Collected material:
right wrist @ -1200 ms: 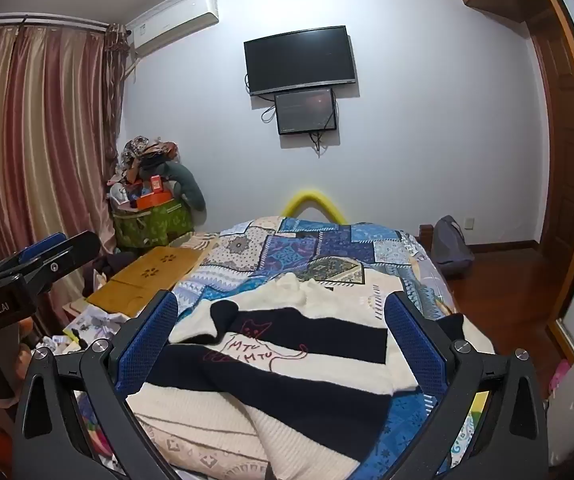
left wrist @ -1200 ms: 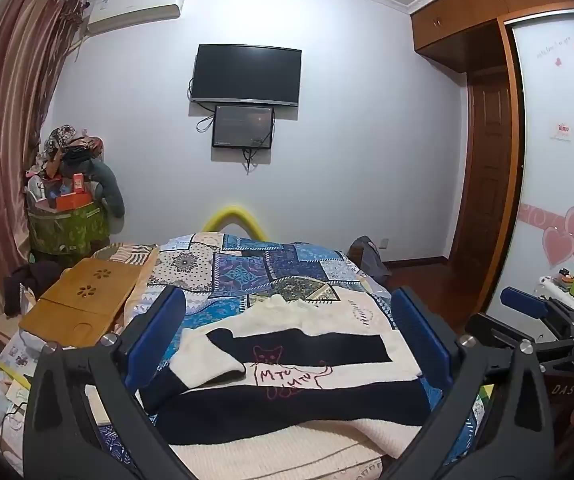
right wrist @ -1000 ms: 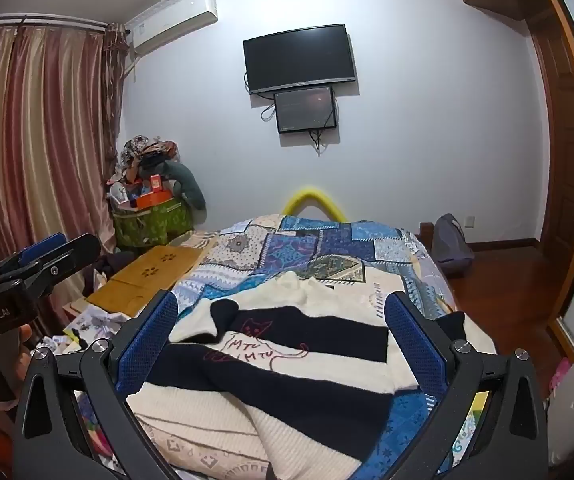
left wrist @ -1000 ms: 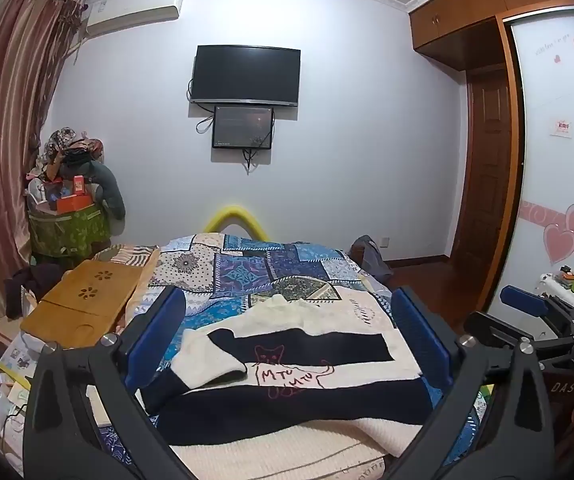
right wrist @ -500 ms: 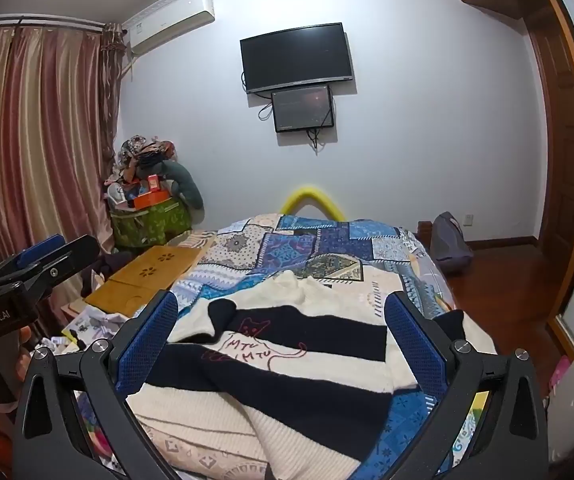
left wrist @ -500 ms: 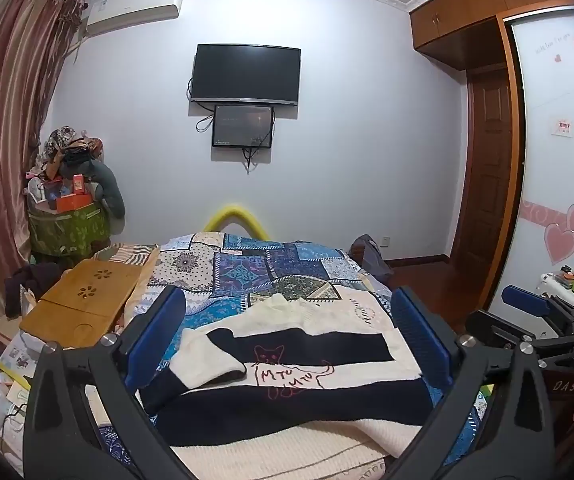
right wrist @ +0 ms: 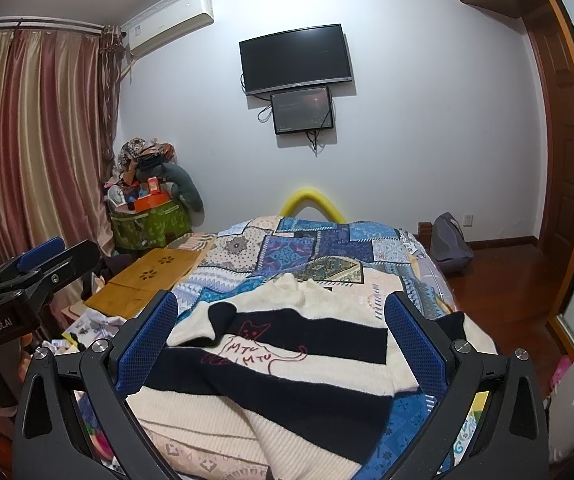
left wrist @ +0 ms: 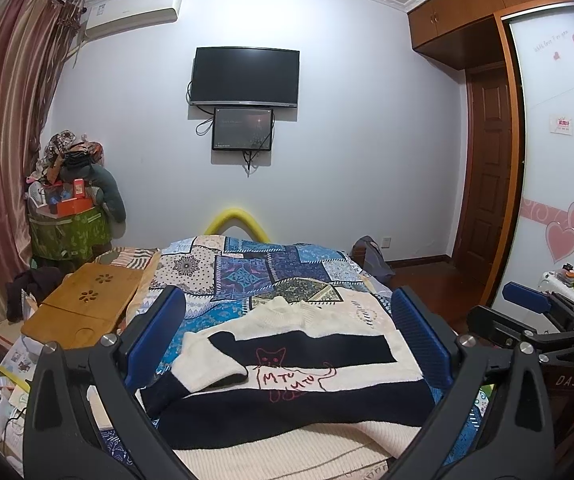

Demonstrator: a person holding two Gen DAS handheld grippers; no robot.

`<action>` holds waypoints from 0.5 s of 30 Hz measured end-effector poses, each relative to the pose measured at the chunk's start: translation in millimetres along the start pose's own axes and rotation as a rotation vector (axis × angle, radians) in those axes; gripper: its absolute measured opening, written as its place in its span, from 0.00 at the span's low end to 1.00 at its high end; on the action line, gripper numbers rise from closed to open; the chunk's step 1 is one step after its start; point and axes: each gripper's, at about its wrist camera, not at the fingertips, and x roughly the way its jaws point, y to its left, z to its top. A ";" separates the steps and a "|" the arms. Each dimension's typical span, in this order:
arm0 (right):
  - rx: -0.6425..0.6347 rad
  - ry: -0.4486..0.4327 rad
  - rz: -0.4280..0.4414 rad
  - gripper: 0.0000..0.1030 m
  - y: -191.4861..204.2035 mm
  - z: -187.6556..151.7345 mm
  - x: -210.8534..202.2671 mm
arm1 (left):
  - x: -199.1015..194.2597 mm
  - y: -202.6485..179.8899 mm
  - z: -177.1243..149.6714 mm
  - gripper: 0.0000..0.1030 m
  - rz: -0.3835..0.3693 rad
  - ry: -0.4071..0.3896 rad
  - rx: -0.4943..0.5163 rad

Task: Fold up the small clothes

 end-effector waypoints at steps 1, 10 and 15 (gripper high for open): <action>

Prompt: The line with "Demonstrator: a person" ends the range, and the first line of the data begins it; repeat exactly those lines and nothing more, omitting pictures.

Output for this exercise:
right wrist @ -1200 ms: 
left wrist @ -1200 ms: 
right wrist @ -1000 ms: 
left wrist @ -1000 ms: 
right wrist @ -500 ms: 
left wrist @ -500 ms: 
right wrist @ +0 ms: 
left wrist @ +0 ms: 

Demonstrator: a person holding two Gen DAS handheld grippers; no robot.

That completes the output.